> [Exercise goal] Restate the lines exactly, starting at the line that contains "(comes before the" and finishing with the final line of the records.

(Collected data)

■ ■ ■ ■ ■

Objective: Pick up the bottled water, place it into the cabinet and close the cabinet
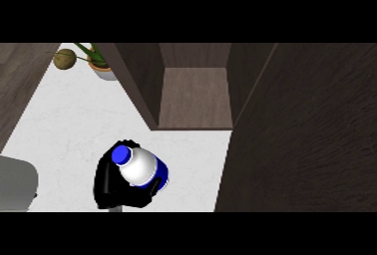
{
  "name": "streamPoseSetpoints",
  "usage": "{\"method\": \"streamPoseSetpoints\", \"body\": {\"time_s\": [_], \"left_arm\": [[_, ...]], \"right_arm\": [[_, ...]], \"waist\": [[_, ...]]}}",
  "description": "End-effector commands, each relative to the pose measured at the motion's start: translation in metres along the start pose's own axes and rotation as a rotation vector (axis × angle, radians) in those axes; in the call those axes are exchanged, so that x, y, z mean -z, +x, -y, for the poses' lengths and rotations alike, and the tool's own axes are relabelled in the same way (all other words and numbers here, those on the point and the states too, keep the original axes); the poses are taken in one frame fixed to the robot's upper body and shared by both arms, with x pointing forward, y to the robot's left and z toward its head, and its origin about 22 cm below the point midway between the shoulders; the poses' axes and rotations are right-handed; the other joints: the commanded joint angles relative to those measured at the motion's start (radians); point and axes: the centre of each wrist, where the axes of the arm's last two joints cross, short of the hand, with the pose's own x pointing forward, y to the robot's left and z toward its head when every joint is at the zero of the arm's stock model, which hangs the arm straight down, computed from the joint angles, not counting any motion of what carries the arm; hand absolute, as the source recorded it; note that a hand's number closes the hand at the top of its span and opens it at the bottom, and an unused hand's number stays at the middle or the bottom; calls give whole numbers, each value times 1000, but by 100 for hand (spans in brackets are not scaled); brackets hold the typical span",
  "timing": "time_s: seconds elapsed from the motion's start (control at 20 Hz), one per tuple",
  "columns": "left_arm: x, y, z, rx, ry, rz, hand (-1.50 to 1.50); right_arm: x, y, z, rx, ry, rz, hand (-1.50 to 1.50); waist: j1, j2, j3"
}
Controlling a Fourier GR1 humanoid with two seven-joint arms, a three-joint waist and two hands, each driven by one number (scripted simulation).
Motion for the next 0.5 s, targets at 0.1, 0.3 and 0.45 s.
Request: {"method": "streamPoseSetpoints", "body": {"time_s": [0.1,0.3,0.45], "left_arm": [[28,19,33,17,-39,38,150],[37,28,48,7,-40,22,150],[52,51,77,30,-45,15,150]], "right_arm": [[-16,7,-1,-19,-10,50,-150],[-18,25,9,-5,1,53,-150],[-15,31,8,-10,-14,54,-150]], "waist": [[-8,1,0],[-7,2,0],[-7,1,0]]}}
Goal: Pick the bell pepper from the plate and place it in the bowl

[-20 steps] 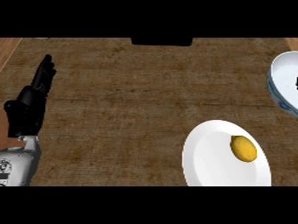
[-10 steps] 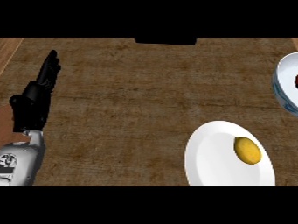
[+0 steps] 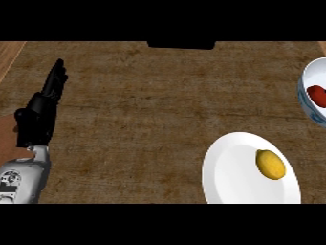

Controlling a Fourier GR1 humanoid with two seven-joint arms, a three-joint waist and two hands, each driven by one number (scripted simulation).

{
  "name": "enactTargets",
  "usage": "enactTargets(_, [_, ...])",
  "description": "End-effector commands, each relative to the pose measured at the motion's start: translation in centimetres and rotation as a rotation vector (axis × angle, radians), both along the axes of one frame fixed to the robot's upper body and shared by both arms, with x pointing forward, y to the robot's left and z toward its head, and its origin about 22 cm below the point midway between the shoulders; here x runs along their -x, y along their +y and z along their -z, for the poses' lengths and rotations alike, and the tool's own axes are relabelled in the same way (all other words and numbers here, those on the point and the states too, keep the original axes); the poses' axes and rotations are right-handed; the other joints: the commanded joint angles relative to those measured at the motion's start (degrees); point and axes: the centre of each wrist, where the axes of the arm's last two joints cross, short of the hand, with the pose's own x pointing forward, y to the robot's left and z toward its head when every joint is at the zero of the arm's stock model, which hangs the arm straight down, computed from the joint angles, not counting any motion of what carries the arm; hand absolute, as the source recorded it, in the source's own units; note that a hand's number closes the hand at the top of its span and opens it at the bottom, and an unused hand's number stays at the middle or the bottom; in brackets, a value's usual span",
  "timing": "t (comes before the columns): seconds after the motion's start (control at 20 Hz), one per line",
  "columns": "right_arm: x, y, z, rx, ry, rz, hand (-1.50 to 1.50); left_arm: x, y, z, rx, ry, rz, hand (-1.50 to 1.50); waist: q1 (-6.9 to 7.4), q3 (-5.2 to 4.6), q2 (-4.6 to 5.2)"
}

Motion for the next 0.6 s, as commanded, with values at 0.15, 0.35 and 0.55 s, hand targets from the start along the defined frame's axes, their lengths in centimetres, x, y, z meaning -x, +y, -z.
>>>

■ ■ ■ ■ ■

> [Exercise output]
  "timing": "t (comes before the columns): seconds after the motion's start (control at 20 Hz), one per line",
  "columns": "right_arm: x, y, z, rx, ry, rz, hand (-1.50 to 1.50); left_arm: x, y, z, rx, ry, rz, hand (-1.50 to 1.50); waist: q1 (-6.9 to 7.4), q3 (-5.2 to 4.6), q2 (-4.6 to 5.2)"
}

Motion for the next 0.6 s, as commanded, with values at 0.15, 0.35 and 0.55 s, hand targets from the start along the defined frame's axes, their lengths in centimetres, x, y, z meaning -x, +y, -z.
>>>

No further output is required.